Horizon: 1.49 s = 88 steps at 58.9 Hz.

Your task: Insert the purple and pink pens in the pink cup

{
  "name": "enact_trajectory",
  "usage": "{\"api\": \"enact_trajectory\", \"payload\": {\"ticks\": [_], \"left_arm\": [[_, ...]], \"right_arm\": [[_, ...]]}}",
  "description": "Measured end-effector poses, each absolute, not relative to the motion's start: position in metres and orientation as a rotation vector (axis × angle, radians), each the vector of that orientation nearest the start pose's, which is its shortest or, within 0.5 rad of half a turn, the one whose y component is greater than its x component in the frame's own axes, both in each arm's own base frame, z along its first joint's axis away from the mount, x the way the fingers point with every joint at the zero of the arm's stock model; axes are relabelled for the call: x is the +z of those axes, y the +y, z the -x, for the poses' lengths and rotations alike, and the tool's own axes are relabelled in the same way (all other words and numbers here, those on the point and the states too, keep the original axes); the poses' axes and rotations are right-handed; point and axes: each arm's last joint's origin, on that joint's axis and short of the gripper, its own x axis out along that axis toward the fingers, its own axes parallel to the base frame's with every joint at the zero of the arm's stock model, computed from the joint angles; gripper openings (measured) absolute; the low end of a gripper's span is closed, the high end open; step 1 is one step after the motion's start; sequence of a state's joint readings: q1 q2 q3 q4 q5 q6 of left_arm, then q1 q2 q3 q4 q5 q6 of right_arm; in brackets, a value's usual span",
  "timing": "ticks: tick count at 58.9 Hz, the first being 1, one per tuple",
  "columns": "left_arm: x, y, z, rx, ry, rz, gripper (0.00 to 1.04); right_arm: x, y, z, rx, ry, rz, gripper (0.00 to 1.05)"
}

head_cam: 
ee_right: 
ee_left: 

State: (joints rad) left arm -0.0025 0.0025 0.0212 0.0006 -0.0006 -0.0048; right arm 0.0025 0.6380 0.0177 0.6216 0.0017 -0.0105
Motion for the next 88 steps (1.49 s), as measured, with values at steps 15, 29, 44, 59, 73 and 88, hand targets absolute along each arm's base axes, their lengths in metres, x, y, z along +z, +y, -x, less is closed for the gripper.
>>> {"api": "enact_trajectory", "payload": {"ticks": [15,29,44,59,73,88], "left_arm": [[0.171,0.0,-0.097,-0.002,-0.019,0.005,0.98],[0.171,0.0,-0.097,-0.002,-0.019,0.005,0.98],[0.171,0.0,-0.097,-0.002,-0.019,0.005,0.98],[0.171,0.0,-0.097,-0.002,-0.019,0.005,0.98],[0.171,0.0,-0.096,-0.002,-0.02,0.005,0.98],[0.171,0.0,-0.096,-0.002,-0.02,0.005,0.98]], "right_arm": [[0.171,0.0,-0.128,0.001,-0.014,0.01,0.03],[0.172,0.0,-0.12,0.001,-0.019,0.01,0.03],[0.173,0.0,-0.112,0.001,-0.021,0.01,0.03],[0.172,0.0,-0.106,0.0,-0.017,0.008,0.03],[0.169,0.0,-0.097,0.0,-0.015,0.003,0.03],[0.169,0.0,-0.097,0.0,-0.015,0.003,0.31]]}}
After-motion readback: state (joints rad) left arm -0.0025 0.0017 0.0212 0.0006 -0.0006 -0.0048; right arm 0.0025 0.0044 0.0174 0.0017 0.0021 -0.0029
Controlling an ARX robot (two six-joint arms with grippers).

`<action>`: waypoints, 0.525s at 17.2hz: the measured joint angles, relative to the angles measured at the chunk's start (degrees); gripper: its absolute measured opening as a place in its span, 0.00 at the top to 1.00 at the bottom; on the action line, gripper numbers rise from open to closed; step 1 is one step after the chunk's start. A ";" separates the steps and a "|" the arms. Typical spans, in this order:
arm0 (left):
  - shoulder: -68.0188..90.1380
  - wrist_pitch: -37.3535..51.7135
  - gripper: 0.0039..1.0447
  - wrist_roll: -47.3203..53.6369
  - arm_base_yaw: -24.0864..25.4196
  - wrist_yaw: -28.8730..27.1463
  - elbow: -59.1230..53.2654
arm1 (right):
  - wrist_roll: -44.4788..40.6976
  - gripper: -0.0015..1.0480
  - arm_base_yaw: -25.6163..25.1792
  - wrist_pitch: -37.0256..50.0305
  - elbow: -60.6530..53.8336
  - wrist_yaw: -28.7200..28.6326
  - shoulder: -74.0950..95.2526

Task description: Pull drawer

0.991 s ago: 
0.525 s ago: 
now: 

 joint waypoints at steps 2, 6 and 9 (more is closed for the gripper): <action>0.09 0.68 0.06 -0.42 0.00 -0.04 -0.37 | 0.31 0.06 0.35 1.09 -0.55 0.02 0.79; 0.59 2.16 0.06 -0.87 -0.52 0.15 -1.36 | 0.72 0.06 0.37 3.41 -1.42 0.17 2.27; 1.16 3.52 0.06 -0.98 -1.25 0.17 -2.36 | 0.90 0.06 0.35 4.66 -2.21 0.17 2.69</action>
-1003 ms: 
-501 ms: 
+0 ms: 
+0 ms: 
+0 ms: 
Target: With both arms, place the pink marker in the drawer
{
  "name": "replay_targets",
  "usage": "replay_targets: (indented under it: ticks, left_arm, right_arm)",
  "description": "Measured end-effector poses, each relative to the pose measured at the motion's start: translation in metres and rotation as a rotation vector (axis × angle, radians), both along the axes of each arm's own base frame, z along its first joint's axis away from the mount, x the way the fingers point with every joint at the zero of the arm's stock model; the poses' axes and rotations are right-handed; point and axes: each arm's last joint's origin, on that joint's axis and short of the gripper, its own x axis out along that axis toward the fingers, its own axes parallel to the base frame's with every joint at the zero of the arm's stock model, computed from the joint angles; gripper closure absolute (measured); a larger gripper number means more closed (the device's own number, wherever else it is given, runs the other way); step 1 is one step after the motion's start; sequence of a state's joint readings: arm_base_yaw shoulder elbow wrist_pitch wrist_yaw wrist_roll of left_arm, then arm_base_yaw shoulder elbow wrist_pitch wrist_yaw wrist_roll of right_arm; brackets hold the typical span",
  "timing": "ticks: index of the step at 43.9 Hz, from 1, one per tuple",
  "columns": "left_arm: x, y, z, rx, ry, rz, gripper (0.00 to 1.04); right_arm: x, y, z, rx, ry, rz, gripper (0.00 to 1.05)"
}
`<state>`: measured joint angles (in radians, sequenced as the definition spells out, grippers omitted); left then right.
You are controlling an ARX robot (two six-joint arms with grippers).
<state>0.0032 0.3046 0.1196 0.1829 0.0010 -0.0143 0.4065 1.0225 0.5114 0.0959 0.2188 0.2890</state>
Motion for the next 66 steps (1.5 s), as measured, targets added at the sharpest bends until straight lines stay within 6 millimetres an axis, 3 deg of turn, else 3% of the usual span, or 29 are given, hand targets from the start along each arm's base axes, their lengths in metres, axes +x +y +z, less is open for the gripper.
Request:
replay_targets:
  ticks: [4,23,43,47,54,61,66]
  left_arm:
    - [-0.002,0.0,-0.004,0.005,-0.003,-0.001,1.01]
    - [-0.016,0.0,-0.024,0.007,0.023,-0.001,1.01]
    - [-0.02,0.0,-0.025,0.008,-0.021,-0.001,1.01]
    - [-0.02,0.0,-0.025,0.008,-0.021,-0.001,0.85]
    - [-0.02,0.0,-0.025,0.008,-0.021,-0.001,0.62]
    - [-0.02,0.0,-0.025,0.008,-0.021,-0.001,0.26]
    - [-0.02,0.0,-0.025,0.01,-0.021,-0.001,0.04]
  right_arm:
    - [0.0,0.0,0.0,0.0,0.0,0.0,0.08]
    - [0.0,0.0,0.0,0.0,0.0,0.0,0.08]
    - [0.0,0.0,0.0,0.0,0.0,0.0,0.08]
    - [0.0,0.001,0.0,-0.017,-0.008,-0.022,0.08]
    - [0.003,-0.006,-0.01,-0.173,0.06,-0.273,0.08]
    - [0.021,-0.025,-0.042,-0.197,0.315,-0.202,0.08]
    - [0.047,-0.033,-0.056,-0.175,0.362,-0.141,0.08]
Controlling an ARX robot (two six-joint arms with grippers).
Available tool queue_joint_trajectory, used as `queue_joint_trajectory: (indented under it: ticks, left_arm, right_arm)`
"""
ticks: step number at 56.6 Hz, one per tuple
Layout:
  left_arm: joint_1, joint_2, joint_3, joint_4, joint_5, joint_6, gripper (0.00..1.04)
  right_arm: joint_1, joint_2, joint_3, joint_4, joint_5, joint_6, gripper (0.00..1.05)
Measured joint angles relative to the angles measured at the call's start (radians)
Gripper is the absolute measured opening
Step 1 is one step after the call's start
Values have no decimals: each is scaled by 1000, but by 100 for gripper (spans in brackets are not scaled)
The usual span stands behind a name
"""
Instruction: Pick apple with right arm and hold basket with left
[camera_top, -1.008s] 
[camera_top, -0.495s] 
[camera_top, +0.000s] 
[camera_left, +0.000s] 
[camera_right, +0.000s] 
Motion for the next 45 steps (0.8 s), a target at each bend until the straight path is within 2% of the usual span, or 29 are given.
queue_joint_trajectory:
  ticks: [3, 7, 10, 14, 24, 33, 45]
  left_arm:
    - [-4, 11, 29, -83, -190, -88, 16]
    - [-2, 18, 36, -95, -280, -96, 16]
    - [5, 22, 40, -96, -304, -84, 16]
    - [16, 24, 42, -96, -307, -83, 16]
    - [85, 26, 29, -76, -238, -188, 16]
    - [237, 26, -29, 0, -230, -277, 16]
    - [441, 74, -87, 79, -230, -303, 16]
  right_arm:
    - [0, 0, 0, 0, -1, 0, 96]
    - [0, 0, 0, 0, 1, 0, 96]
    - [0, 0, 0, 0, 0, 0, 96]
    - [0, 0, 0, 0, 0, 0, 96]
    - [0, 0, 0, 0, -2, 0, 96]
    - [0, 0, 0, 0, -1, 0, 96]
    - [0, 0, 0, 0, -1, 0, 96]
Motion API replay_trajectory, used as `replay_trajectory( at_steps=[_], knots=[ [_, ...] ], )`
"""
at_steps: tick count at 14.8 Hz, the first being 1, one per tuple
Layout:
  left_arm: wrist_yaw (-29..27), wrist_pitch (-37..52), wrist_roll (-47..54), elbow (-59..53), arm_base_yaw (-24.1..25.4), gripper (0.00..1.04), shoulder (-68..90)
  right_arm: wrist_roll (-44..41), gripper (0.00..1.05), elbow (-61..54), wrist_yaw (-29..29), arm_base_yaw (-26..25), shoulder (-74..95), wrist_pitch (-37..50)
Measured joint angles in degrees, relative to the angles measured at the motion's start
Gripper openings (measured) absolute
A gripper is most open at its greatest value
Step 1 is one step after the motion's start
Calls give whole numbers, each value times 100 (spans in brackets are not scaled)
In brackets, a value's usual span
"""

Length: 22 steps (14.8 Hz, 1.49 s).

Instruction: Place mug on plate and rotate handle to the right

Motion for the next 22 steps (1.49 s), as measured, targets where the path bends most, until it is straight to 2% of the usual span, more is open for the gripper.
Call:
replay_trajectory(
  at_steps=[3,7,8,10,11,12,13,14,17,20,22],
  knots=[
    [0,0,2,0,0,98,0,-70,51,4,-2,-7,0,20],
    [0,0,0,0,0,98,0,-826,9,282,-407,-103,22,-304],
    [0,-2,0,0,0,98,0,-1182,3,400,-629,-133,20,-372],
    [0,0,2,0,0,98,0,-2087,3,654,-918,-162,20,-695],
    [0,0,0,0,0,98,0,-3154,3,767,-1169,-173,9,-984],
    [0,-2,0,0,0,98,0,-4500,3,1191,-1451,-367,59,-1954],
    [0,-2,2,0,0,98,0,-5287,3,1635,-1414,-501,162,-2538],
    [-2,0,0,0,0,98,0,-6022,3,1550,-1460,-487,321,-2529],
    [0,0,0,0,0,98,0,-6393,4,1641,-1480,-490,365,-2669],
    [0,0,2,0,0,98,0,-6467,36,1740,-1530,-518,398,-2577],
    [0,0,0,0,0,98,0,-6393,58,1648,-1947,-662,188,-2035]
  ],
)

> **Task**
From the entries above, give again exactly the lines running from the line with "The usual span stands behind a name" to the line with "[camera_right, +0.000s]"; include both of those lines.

> **Response area**
The usual span stands behind a name
"""
Instruction: Pick apple with right arm and hold basket with left
[camera_top, -1.008s] 
[camera_top, -0.495s] 
[camera_top, +0.000s] 
[camera_left, +0.000s] 
[camera_right, +0.000s] 

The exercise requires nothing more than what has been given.